The simple people of the Westside crowd present stood in the shadows of the room – as they always have in the past and in the present.  They (who rarely leave the pocket of their barrio) had left their trabajo (work), their familias (families) and hijos (children) somewhere else to be there and follow their team to the courthouse as their parents before them had followed the late Dr. Hector P. Garcia and other bona fide leaders.  This time they were there to see their “hero” and “representative”   Commissioner Joe A. Gonzalez (JAG) who has marketed himself as “Commissioner 24/7” defend their collective voice and confidently fight for the preservation of el hospital de la gente (the People’s Hospital).  Instead Commissioner JAG flipped and willowed and then hopped like un conejito to the other side – that is, the enemy’s.  He defected and betrayed and paraded his pro-establishment credentials before them and broke their Corazon (heart) as they saw him try to rationalize the act of violence and slaughter being considered against their community.  JAG meat-axed, bulldozed, bullied with his insensitive airs the very thought of saving Memorial Hospital.  Sadly, he glorified the cause of greedy builders with ubiquitous claws and so-called economic scientists with gory bloodshot eyes who wanted to shell the Westside like a past war had done to Iraq.

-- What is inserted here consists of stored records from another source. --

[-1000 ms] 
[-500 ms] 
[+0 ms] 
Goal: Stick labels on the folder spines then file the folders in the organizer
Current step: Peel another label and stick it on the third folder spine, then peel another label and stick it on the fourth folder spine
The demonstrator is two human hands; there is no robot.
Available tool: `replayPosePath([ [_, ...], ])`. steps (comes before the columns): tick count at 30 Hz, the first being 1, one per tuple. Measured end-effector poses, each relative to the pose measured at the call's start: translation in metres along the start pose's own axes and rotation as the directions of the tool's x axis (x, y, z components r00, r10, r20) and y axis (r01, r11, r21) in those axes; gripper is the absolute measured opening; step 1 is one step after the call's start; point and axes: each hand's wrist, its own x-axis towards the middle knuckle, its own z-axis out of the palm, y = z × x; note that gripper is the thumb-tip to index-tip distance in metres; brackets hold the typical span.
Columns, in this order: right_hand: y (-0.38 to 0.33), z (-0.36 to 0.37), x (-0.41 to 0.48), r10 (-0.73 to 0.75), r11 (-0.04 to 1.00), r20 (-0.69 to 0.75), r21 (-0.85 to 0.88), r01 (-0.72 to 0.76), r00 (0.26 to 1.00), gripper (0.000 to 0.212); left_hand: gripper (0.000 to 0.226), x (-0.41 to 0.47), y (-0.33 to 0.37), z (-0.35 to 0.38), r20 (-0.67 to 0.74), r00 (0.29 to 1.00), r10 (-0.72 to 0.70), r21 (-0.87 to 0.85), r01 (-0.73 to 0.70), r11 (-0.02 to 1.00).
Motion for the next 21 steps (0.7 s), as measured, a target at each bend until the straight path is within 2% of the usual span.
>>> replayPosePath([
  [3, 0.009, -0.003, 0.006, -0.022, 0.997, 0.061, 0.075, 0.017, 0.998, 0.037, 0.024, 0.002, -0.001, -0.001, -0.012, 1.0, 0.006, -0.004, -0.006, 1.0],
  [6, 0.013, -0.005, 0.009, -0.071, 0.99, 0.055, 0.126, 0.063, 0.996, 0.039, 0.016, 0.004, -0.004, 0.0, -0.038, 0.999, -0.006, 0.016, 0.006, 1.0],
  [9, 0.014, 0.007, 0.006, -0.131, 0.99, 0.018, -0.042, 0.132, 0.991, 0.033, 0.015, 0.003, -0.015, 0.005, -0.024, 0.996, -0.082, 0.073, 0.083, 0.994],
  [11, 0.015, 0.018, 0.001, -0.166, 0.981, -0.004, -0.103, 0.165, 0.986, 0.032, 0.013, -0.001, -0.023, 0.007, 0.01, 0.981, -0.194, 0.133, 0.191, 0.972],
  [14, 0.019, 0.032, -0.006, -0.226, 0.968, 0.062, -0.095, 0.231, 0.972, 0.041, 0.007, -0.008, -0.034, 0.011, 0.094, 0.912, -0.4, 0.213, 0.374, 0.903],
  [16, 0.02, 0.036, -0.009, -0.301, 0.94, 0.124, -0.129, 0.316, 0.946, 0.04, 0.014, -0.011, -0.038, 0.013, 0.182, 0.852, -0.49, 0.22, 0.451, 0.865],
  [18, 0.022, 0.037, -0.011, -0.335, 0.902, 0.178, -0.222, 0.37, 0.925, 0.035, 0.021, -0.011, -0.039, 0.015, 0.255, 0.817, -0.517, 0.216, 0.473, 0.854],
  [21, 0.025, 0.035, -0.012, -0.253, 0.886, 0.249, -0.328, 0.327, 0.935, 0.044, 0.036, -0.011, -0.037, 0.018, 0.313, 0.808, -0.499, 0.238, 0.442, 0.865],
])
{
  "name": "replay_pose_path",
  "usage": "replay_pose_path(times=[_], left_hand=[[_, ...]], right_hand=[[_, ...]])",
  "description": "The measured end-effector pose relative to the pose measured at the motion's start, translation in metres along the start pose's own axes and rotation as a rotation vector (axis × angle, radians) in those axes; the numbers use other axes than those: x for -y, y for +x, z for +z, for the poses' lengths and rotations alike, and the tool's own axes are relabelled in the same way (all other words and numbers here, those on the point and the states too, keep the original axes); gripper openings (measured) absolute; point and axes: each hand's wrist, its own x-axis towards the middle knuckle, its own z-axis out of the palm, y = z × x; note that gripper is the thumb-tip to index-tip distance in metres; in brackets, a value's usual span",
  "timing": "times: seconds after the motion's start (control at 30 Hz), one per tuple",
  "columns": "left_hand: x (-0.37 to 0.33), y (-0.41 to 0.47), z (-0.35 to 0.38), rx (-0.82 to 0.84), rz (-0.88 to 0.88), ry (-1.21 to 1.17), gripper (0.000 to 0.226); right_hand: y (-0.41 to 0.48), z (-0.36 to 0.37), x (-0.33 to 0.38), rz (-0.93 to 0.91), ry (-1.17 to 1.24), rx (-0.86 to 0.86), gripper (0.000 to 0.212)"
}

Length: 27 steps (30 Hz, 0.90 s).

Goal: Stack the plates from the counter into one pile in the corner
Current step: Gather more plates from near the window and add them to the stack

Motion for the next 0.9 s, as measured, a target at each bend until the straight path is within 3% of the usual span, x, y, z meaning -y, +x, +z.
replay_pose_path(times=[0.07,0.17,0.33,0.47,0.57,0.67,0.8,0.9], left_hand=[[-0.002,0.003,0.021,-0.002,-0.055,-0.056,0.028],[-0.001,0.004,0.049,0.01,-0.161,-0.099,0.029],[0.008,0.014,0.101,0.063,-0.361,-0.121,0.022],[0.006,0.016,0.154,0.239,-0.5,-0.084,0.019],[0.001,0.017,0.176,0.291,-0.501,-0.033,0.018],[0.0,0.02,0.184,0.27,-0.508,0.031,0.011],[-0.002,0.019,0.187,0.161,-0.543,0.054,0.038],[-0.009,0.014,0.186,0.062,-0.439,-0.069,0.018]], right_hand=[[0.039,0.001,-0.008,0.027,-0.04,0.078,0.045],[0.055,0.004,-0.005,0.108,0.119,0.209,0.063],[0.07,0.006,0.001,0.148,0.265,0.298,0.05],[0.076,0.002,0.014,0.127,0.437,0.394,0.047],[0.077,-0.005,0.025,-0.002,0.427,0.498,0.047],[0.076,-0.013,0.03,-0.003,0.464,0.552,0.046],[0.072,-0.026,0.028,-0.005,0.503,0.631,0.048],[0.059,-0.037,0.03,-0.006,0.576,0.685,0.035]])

Because to those in power saw them – los del Westide (from the Westside) --  as unimportant.  “JAG had crossed the tracks and forgotten his roots like the typical politico sin palabra (who does not keep his word),” David Noyola chatted with the troops.

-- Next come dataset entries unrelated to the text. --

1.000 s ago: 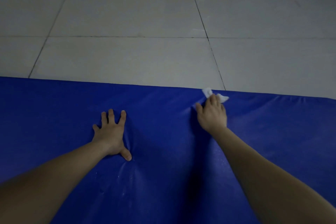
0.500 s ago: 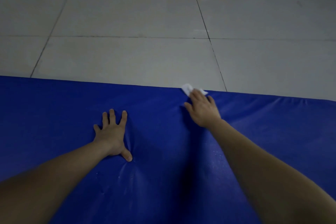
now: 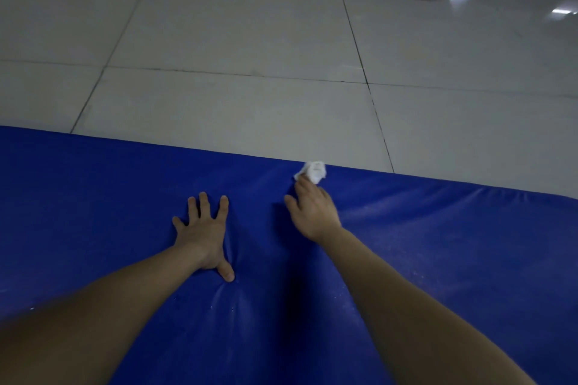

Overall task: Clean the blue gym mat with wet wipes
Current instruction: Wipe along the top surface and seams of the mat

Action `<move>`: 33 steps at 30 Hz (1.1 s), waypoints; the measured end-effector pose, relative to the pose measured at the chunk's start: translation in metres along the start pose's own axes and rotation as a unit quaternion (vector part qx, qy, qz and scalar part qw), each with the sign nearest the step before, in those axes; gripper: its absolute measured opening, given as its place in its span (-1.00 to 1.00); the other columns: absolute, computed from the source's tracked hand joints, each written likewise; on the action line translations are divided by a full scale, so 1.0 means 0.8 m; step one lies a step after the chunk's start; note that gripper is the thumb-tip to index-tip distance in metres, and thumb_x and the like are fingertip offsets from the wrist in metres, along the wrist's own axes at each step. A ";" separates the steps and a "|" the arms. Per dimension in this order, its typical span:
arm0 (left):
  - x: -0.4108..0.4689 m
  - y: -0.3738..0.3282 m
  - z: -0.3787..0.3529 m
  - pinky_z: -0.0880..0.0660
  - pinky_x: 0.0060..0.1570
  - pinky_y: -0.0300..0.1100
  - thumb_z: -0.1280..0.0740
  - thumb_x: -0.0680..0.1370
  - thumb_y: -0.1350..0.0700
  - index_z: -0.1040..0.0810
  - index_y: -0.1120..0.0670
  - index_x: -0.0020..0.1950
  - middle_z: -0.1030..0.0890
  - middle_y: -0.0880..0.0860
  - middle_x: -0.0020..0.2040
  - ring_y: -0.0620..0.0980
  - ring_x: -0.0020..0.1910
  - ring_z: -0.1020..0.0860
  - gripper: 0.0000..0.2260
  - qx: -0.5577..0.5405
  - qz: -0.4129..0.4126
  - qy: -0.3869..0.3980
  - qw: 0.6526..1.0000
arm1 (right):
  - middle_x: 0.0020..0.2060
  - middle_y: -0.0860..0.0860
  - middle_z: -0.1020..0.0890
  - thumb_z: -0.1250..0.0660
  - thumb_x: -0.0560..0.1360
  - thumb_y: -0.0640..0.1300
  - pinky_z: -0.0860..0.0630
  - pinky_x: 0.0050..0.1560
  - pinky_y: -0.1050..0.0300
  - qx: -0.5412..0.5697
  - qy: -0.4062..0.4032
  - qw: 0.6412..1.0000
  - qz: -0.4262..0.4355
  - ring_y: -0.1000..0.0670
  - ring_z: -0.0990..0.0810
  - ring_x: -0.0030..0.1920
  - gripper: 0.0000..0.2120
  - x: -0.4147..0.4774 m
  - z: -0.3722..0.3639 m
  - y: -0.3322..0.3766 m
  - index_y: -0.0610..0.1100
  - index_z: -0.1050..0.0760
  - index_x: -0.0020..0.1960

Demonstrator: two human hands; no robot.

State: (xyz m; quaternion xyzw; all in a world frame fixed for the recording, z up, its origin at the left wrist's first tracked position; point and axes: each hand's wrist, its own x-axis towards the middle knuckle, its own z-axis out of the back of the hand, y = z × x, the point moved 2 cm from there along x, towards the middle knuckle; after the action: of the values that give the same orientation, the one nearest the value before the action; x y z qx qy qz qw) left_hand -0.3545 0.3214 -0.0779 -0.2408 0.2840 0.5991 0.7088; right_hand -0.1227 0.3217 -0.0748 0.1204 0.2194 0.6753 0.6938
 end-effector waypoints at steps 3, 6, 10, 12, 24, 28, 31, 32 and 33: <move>0.001 0.000 0.001 0.04 0.49 0.43 -0.64 0.14 -0.32 0.54 -0.01 0.54 0.50 0.24 0.54 0.33 0.55 0.40 0.51 0.005 -0.002 -0.004 1.000 | 0.15 -0.06 -0.60 -0.17 0.66 -0.04 -0.52 0.04 -0.06 0.060 0.035 0.996 0.048 -0.18 -0.58 0.06 -0.75 -0.005 -0.002 0.035 -0.17 -0.50 0.20; 0.001 -0.001 0.000 0.03 0.49 0.44 -0.65 0.13 -0.31 0.53 0.00 0.55 0.48 0.25 0.54 0.35 0.55 0.39 0.51 0.007 0.000 -0.010 1.000 | 0.22 0.08 -0.58 -0.27 0.61 -0.09 -0.56 -0.02 0.03 0.102 -0.012 0.990 0.097 -0.05 -0.59 0.07 -0.79 -0.025 0.016 0.038 -0.11 -0.59 0.18; 0.000 -0.003 0.002 0.06 0.48 0.46 -0.66 0.12 -0.30 0.53 0.00 0.55 0.49 0.25 0.54 0.34 0.55 0.39 0.52 0.009 0.010 -0.004 1.000 | 0.01 0.04 -0.52 -0.37 0.53 0.03 -0.43 -0.26 0.12 0.012 -0.061 0.998 -0.034 -0.03 -0.56 -0.11 -0.82 -0.052 0.044 -0.025 -0.06 -0.49 0.03; -0.001 -0.004 0.002 0.06 0.48 0.46 -0.66 0.11 -0.30 0.53 0.00 0.55 0.48 0.25 0.54 0.34 0.55 0.39 0.53 0.013 0.018 -0.002 1.000 | 0.10 0.01 -0.50 -0.42 0.44 0.30 -0.45 -0.17 0.08 -0.065 0.068 0.975 -0.200 -0.05 -0.54 -0.04 -0.49 -0.062 0.047 -0.069 -0.05 -0.42 0.14; 0.006 -0.055 0.083 -0.42 -0.23 -0.12 -0.45 0.44 -0.22 -0.48 0.02 -0.09 -0.58 0.03 -0.06 0.03 -0.12 -0.54 -0.65 0.027 -0.083 -0.156 0.984 | 0.28 -0.04 -0.51 -0.48 0.18 0.50 -0.47 0.14 -0.03 -0.092 0.239 0.936 -0.240 -0.09 -0.49 0.26 -0.11 -0.043 0.028 -0.110 -0.07 -0.39 0.26; 0.033 -0.129 0.098 -0.49 -0.14 -0.04 -0.32 0.60 0.00 -0.53 0.11 0.05 -0.55 0.04 -0.01 0.09 -0.06 -0.56 -0.82 -0.149 -0.140 -0.247 0.947 | 0.16 -0.03 -0.50 -0.49 0.19 0.49 -0.51 0.20 -0.06 -0.093 0.253 0.930 -0.248 -0.08 -0.51 0.14 -0.09 -0.037 0.029 -0.112 -0.07 -0.37 0.30; 0.067 -0.156 0.082 -0.51 0.00 0.03 -0.35 0.60 0.02 -0.52 0.14 0.11 -0.50 0.10 0.10 0.12 0.03 -0.53 -0.79 -0.197 -0.125 -0.224 0.946 | -0.11 0.02 -0.49 -0.51 0.20 0.45 -0.53 0.21 -0.09 -0.090 0.271 0.926 -0.246 -0.09 -0.55 0.04 -0.21 -0.034 0.026 -0.114 -0.06 -0.34 0.12; 0.078 -0.159 0.079 -0.50 -0.05 0.01 -0.37 0.59 0.04 -0.52 0.12 0.03 -0.52 0.10 0.09 0.12 0.02 -0.53 -0.84 -0.209 -0.121 -0.231 0.943 | -0.19 0.01 -0.49 -0.52 0.19 0.44 -0.53 0.19 -0.09 -0.089 0.274 0.926 -0.242 -0.10 -0.56 0.00 -0.25 -0.032 0.026 -0.114 -0.06 -0.32 0.03; 0.087 -0.162 0.076 -0.49 -0.11 -0.02 -0.36 0.59 0.08 -0.52 0.10 -0.04 -0.56 0.09 0.06 0.12 -0.01 -0.55 -0.89 -0.224 -0.124 -0.244 0.936 | -0.24 0.00 -0.49 -0.53 0.18 0.44 -0.54 0.17 -0.08 -0.086 0.278 0.926 -0.242 -0.10 -0.56 -0.04 -0.29 -0.031 0.025 -0.114 -0.06 -0.31 -0.06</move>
State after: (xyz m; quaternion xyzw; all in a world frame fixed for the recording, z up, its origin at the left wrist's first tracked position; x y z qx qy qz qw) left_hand -0.2115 0.3909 -0.0820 -0.2732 -0.0709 0.5951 0.7524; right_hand -0.0325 0.2943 -0.0956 -0.1888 0.3673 0.5098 0.7547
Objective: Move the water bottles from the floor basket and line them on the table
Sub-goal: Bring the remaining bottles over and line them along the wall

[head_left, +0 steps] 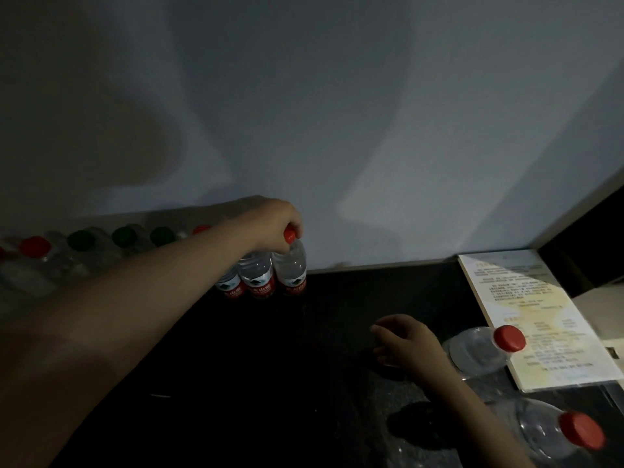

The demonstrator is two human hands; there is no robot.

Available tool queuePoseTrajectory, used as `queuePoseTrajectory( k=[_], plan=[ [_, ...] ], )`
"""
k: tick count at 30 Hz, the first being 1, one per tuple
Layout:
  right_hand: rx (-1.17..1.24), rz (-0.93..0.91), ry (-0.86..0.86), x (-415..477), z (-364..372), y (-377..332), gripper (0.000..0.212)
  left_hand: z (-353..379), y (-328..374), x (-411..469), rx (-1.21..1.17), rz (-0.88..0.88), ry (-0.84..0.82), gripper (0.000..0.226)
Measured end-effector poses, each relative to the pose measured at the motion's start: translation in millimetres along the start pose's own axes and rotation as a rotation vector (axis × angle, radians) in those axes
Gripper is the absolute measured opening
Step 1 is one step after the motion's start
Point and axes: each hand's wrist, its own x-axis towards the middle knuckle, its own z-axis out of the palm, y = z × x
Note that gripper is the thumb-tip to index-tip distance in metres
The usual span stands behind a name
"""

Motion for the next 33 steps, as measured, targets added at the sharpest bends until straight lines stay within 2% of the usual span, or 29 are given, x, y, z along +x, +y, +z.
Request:
queuePoseTrajectory(
  k=[13,17,20,24,33],
  plan=[
    [0.012,0.001,0.029,-6,0,1,0.008,0,-6,9,-0.013,-0.021,-0.041,0.027],
    [0.0,-0.004,0.06,-9,1,-2,0.013,-8,-4,6,0.001,-0.044,-0.045,0.039],
    [-0.105,-0.029,0.077,-12,1,-3,0.014,-19,5,-4,-0.026,-0.054,-0.029,0.043],
    [-0.289,-0.097,0.11,-24,-3,-6,0.018,-23,22,-27,-0.05,0.006,0.076,0.035],
    [-0.373,-0.085,0.15,-84,-6,-11,0.028,20,47,-115,-0.263,0.131,0.058,0.021]
  ],
)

The late Dr. Hector P. Garcia was no longer with them – only JAG who had made promises to keep the spirit of Dr. Hector P. Garcia alive.  But JAG or “Commissioner 24/7” was no longer one of them – uno de ellos.  He dashed their dreams and hopes of the little people, and then “like a puppy dog” (as one observer put it) sycophanted to Political Boss Al Jones (who stood prominently in the room) and to the marching orders of County Judge Loyd Neal.  And Neal from his elevated chair seemed to be looking down on them as if from a balcony as if billowing his coldness, insensitivity for the people of God’s Pocket and urging on JAG to approve the shelling of a sacred building worth 30 million (owned by the taxpayers) on God’s pocket.    

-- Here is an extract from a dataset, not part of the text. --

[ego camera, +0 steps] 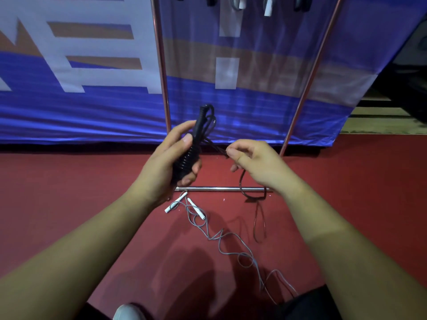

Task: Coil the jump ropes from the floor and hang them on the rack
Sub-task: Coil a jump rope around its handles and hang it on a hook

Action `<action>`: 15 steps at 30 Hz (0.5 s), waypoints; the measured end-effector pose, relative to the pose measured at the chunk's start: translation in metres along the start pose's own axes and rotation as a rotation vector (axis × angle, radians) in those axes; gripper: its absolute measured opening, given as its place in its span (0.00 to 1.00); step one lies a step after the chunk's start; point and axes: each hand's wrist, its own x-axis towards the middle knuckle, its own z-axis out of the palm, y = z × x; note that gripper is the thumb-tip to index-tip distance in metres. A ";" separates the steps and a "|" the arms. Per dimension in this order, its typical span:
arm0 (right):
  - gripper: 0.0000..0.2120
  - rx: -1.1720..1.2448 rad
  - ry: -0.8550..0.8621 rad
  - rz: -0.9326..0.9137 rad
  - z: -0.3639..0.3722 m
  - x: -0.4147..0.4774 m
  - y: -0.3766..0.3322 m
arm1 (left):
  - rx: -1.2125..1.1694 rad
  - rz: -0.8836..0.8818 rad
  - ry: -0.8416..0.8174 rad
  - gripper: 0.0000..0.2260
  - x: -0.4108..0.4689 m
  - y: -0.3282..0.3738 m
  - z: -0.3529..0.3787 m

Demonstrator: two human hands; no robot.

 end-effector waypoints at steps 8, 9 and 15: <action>0.14 -0.084 -0.090 0.011 0.000 -0.007 -0.011 | -0.061 -0.120 0.092 0.09 0.003 0.004 -0.008; 0.14 -0.044 -0.100 0.029 0.000 -0.008 -0.012 | -0.057 -0.121 0.098 0.09 0.003 0.004 -0.009; 0.07 0.057 -0.113 0.072 -0.003 -0.009 -0.011 | 0.039 -0.109 0.181 0.13 0.009 0.011 -0.012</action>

But the voice of righteousness and accountability struck from thin air aimed at JAG’s apostacy. “Tu no eres uno de nosotros ya” (“You are not one of us anymore,” responded former County Commissioner David Noyola from the audience as he held on tightly to his medical device, “You do not live on the Westside I do.  You don’t represent the interests even partially of esta comunidad (the community).  You have no idea what they want.”  Commissioner JAG’s eyes filled with panic and tried to make a comeback but stumbled as traitors to their cause often do when disappointed young and old eyes  stare straight at their hearts and disingenuous souls.  JAG tried to justify the turning over of public land, property owned by taxpayers, to a Corporate giant -- Christus Spohn -- for slaughter.  But JAG, as Dr. Hector P. Garcia’s daughter Cecilia Akers who had made a trip from her home in San Antonio, had forgotten the resounding truism of the founder of the GI Forum: “ OPPRESSION AND VIOLENCE AGAINST  MY PEOPLE CAN NEVER BE JUSTIFIED.” 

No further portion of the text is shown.